The conflict has exacerbated the energy crisis by fuelling global worries it may lead to an interruption of oil or natural gas supplies from Russia.

And this week, EU leaders agreed to ban the vast majority of Russian oil from the bloc's market by the end of the year.

Russia has lately been the EU's top supplier of oil, natural gas, and coal, accounting for around a quarter of its energy.

An EU ban on coal from Russia is due to come into effect in August, and a voluntary effort is underway to reduce demand for Russian natural gas by two-thirds this year.

The prices of many commodities - crucially including food - have also been rising ever since COVID-19 pandemic lockdowns were first introduced two years ago, straining global supply chains, leaving crops to rot, and causing panic-buying in supermarkets.

The war in Ukraine again dramatically worsened the outlook, as Russia and Ukraine account for nearly a third of global wheat and barley, and two-thirds of the world's exports of sunflower oil used for cooking.
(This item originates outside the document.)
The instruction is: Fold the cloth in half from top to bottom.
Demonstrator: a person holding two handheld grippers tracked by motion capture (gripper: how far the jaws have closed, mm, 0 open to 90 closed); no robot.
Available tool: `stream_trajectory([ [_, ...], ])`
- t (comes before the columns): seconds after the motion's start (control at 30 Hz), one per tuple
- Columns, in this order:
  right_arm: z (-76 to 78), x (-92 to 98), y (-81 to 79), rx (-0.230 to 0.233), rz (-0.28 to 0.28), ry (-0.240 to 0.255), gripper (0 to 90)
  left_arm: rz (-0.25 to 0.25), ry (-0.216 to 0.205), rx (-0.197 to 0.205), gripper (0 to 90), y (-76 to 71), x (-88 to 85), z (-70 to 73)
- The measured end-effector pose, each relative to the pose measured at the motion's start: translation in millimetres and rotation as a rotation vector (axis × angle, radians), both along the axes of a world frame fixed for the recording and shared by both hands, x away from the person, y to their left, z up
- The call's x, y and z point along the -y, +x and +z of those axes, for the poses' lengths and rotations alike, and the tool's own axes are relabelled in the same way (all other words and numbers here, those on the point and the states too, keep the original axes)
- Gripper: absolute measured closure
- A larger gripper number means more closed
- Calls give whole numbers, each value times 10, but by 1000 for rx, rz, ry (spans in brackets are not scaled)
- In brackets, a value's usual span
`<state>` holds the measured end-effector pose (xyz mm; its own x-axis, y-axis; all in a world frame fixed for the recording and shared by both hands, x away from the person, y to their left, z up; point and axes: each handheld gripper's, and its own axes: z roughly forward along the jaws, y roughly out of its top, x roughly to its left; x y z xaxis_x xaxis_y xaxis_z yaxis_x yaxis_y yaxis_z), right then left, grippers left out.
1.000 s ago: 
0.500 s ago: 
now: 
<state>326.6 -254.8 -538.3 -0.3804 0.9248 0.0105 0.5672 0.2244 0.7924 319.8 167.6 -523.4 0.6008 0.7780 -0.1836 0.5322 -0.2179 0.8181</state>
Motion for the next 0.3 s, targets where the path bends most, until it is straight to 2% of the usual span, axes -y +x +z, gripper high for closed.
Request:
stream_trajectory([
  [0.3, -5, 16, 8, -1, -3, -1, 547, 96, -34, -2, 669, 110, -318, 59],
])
Ukraine is also the world's fourth-biggest exporter of corn.

The United Nations food agency said prices hit an all-time record in February and again in March, and the World Bank forecasts wheat prices could rise more than 40 per cent this year.

Gentiloni has warned things could get even worse than EU statisticians are currently forecasting.

"Our forecast is subject to very high uncertainty and risks," he said. "Other scenarios are possible under which growth may be lower and inflation higher than we are projecting".